In the first half of the day, we expect data on Germany's trade balance, Italy's Consumer Price Index, and Eurozone industrial production. Investors have already begun exercising caution before these releases, as declining production may indicate a weakening Eurozone economy. With the European Central Bank actively lowering interest rates, weak fundamental data adds additional pressure on the euro. A drop in industrial activity will serve as another signal of instability in the region, potentially eroding confidence in the euro and triggering further sell-offs.
Additionally, the German trade balance data warrants attention. A potential decline in the trade surplus is expected due to reduced demand for export goods. If the figures fall short of forecasts, this could lead to a euro decline and intensify economic pressure on the region. Meanwhile, Italy's CPI could provide additional insight into the state of inflation in Europe. Persistent inflationary pressures may force central banks to respond, which would also affect currency exchange rates. As for the intraday strategy, I will rely more on realizing scenarios #1 and #2.
Buy Signal
Scenario #1: Today, buying the euro is possible if the price reaches 1.0476 (green line on the chart), with a target of rising to 1.0515. At 1.0515, I plan to exit the market and sell the euro in the opposite direction, expecting a movement of 30–35 pips from the entry point. A rise in the euro during the first half of the day can only be anticipated after strong Eurozone data. Important! Before buying, ensure that the MACD indicator is above the zero mark and starting to rise.
Scenario #2: I also plan to buy the euro today in case of two consecutive tests of the 1.0456 price level, provided that the MACD indicator is in the oversold area. This will limit the pair's downward potential and lead to an upward market reversal. A rise to the opposite levels of 1.0476 and 1.0515 can be expected.
Sell Signal
Scenario #1: I plan to sell the euro after the price reaches 1.0456 (red line on the chart). The target will be the 1.0409 level, where I plan to exit the market and immediately buy in the opposite direction, expecting a movement of 20–25 pips in the opposite direction from this level. Pressure on the pair can return anytime, but selling from as high a level is better. Important! Before selling, ensure that the MACD indicator is below the zero mark and starting to decline.
Scenario #2: I also plan to sell the euro today in case of two consecutive tests of the 1.0476 price level, provided that the MACD indicator is in the overbought area. This will limit the pair's upward potential and lead to a market reversal downward. A decline to the opposite levels of 1.0456 and 1.0409 can be expected.
Chart Notes
- Thin green line: Entry price for buying the trading instrument.

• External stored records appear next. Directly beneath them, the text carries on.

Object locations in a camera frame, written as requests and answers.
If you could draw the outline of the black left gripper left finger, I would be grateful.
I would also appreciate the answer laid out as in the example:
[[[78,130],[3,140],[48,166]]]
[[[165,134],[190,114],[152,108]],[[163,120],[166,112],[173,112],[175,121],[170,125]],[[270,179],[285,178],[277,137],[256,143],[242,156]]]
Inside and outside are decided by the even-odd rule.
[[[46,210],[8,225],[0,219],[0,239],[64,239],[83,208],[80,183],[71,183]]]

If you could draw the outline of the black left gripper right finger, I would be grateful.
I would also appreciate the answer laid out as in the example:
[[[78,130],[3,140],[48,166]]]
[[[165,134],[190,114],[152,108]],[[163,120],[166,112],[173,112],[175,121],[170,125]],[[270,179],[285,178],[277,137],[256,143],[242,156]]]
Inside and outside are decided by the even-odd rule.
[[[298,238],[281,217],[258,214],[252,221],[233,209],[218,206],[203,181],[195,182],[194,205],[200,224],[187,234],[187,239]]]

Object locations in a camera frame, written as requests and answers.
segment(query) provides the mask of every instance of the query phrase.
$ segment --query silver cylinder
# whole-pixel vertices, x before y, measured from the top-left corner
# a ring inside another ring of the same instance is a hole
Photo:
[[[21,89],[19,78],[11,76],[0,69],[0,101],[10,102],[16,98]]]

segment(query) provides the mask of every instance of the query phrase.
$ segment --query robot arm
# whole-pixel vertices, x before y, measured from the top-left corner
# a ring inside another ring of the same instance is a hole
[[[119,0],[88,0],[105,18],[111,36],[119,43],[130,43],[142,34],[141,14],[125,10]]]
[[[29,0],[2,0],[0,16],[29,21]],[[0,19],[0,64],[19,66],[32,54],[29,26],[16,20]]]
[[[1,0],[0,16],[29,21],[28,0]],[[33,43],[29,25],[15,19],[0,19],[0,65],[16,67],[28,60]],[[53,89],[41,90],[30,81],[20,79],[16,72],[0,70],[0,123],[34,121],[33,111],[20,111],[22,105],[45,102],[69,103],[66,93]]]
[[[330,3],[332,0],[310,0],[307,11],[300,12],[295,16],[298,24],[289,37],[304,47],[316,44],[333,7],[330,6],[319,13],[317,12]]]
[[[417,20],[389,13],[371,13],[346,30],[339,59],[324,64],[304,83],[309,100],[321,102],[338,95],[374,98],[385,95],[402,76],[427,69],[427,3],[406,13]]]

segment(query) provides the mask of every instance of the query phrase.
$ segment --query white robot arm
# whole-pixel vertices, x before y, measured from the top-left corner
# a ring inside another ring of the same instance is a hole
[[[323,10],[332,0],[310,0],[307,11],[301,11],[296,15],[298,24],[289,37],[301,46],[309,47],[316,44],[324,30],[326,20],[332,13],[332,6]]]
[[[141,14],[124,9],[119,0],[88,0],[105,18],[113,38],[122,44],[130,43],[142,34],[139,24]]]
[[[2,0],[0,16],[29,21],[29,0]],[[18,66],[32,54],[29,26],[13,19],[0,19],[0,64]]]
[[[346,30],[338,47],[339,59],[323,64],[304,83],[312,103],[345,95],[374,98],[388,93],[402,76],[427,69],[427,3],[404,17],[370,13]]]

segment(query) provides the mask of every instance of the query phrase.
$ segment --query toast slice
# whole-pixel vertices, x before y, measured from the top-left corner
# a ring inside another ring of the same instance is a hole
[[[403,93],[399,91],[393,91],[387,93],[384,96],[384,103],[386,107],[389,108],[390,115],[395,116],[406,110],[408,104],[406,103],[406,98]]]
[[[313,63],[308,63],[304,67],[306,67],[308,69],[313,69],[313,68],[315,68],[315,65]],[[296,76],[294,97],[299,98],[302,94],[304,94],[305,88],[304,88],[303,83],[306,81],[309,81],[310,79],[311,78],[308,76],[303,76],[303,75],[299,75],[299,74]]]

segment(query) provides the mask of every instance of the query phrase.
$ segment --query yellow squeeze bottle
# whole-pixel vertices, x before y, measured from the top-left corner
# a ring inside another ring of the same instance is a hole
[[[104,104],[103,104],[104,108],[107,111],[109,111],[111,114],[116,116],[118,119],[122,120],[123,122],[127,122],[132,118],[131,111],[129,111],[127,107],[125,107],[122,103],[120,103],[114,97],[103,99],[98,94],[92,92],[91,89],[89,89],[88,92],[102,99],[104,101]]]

- Thick green line: A suggested target for Take Profit or manually locking in profits, as further growth above this level is unlikely.
- Thin red line: Entry price for selling the trading instrument.
- Thick red line: A suggested target for Take Profit or manually locking in profits, as further decline below this level is unlikely.
- MACD Indicator: Critical for identifying overbought and oversold zones to guide market entry decisions.
Important Note for Beginner Traders
- Always approach market entry decisions cautiously.
- Avoid trading during major news releases to sidestep volatile price swings.
- If trading during news releases, always set stop-loss orders to minimize losses.
- Trading without stop-loss orders or money management practices can quickly deplete your deposit, especially when using large volumes.
- A clear trading plan, like the one outlined above, is essential for successful trading. Spontaneous trading decisions based on current market conditions are inherently disadvantageous for intraday traders.